Directions for this task: Return only the stretch of the material below that begins with the line containing "point(94, 25)" and ends with the line containing "point(19, 54)", exactly; both of those lines belong to it.

Exercise materials Start Marker

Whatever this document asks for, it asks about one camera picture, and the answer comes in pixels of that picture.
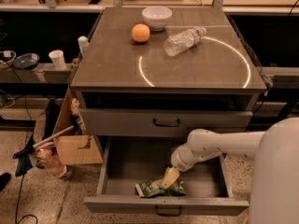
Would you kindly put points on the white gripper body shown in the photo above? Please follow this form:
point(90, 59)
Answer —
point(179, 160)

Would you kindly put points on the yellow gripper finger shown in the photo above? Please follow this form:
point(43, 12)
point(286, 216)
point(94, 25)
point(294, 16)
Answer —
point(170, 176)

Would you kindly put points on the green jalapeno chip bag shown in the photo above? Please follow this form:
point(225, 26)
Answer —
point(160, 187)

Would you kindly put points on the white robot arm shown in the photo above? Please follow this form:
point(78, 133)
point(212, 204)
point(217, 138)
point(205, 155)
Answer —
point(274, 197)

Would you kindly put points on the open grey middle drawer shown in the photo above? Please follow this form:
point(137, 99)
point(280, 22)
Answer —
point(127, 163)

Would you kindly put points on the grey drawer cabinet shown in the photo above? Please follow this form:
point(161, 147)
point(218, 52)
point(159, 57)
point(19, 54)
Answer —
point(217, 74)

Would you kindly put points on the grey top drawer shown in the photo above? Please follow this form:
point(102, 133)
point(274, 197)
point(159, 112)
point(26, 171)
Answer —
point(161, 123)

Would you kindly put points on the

Exercise materials End Marker
Exercise materials Start Marker

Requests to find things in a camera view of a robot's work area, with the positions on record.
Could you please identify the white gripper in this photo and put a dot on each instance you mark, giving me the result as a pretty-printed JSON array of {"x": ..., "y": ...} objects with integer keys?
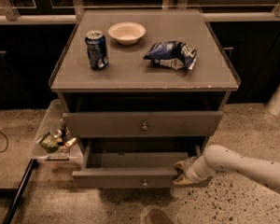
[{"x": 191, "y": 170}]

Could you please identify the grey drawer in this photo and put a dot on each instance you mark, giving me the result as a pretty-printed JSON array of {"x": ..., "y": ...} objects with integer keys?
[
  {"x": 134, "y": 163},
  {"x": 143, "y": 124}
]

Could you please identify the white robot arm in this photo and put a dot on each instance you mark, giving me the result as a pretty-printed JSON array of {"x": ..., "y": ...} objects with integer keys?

Exercise materials End Marker
Exercise materials Start Marker

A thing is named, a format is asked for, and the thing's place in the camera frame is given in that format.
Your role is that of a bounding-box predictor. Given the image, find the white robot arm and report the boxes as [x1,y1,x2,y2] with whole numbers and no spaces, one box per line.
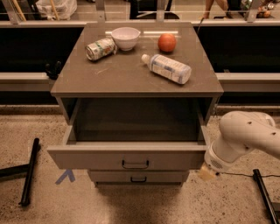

Exercise materials End Marker

Written solution:
point(94, 25)
point(294, 16)
Answer —
point(170, 176)

Would you kindly put points on the green jalapeno chip bag shown in the photo above? Please follow this form:
point(225, 26)
Answer —
point(160, 187)

Would you kindly put points on the white robot arm shown in the photo above? Please follow this form:
point(78, 133)
point(212, 204)
point(217, 138)
point(205, 155)
Answer —
point(274, 197)

Would you kindly put points on the open grey middle drawer shown in the photo above? Please follow this form:
point(137, 99)
point(280, 22)
Answer —
point(127, 163)

Would you kindly put points on the grey drawer cabinet shown in the photo above? Please follow this form:
point(161, 147)
point(218, 52)
point(159, 57)
point(19, 54)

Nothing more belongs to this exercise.